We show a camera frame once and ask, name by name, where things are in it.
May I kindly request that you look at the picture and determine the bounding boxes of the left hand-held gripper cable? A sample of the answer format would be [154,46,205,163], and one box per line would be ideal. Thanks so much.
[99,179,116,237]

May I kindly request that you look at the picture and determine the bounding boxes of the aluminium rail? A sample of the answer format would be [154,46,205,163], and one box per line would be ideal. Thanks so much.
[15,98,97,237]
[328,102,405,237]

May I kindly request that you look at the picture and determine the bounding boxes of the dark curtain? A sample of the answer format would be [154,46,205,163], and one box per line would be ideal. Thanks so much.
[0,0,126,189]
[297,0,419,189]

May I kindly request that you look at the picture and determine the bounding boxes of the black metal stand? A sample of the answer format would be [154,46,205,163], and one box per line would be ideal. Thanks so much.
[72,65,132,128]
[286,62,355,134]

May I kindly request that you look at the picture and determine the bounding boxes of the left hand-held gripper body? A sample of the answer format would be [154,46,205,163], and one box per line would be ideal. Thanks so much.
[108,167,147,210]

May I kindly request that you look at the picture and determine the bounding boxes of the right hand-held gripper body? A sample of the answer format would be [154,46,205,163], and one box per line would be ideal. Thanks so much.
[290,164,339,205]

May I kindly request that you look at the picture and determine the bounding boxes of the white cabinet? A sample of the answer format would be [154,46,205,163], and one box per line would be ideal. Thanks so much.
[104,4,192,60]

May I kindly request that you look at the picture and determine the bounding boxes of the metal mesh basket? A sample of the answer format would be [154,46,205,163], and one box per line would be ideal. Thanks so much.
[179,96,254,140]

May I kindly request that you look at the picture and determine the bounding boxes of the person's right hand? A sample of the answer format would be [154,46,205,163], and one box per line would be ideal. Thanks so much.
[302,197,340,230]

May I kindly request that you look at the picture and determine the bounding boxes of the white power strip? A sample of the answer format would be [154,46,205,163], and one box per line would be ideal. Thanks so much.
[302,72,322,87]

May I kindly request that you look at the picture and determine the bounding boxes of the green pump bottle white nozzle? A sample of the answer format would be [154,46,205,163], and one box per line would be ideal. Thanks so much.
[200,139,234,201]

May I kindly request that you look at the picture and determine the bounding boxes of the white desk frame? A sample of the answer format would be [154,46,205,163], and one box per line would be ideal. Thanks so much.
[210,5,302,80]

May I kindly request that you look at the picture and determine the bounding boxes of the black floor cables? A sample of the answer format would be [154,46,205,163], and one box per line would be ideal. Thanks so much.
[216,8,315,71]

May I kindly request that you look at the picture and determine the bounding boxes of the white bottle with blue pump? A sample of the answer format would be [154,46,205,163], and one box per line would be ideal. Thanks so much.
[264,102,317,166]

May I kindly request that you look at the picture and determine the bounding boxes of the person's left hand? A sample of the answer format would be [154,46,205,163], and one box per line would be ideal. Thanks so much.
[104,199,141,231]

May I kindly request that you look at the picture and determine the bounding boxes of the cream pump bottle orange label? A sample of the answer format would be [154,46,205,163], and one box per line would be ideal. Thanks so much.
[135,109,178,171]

──────────

*Prompt*. The entries shown above must be restated word for word.

*Your response*.
We show a camera frame once and ask, name by name, where things are in it.
May I kindly request that you look at the picture and determine the bounding boxes of the left hand-held gripper cable? A sample of the answer format would be [154,46,205,163], and one box per line would be ideal. Thanks so much.
[99,179,116,237]

May I kindly request that you look at the picture and determine the bounding boxes of the aluminium rail? A sample of the answer format would be [154,46,205,163], and one box per line would be ideal. Thanks so much.
[15,98,97,237]
[328,102,405,237]

May I kindly request that you look at the picture and determine the bounding boxes of the dark curtain? A sample of the answer format would be [154,46,205,163], and one box per line would be ideal. Thanks so much.
[0,0,126,189]
[297,0,419,189]

May I kindly request that you look at the picture and determine the bounding boxes of the black metal stand? A sample of the answer format would be [154,46,205,163], and one box per line would be ideal. Thanks so much.
[72,65,132,128]
[286,62,355,134]

May I kindly request that you look at the picture and determine the bounding boxes of the left hand-held gripper body? A sample of the answer format would be [154,46,205,163], and one box per line would be ideal. Thanks so much.
[108,167,147,210]

May I kindly request that you look at the picture and determine the bounding boxes of the right hand-held gripper body? A sample of the answer format would be [154,46,205,163], and one box per line would be ideal. Thanks so much.
[290,164,339,205]

May I kindly request that you look at the picture and determine the bounding boxes of the white cabinet? A sample of the answer format would be [154,46,205,163], and one box per line would be ideal. Thanks so much.
[104,4,192,60]

May I kindly request that you look at the picture and determine the bounding boxes of the metal mesh basket? A sample of the answer format would be [154,46,205,163], and one box per line would be ideal. Thanks so much.
[179,96,254,140]

May I kindly request that you look at the picture and determine the bounding boxes of the person's right hand? A sample of the answer format would be [154,46,205,163], and one box per line would be ideal. Thanks so much.
[302,197,340,230]

May I kindly request that you look at the picture and determine the bounding boxes of the white power strip? A sample of the answer format would be [154,46,205,163], and one box per line would be ideal. Thanks so much.
[302,72,322,87]

May I kindly request that you look at the picture and determine the bounding boxes of the green pump bottle white nozzle? A sample of the answer format would be [154,46,205,163], and one box per line would be ideal. Thanks so much.
[200,139,234,201]

May I kindly request that you look at the picture and determine the bounding boxes of the white desk frame? A sample of the answer format would be [154,46,205,163], and one box per line would be ideal. Thanks so much.
[210,5,302,80]

May I kindly request that you look at the picture and determine the bounding boxes of the black floor cables? A sample of the answer format would be [154,46,205,163], and one box per line would be ideal. Thanks so much.
[216,8,315,71]

May I kindly request that you look at the picture and determine the bounding boxes of the white bottle with blue pump? A sample of the answer format would be [154,46,205,163], and one box per line would be ideal. Thanks so much.
[264,102,317,166]

May I kindly request that you look at the picture and determine the bounding boxes of the person's left hand? A sample of the answer format would be [154,46,205,163], and one box per line would be ideal. Thanks so much.
[104,199,141,231]

May I kindly request that you look at the picture and determine the bounding boxes of the cream pump bottle orange label? A sample of the answer format would be [154,46,205,163], and one box per line would be ideal. Thanks so much.
[135,109,178,171]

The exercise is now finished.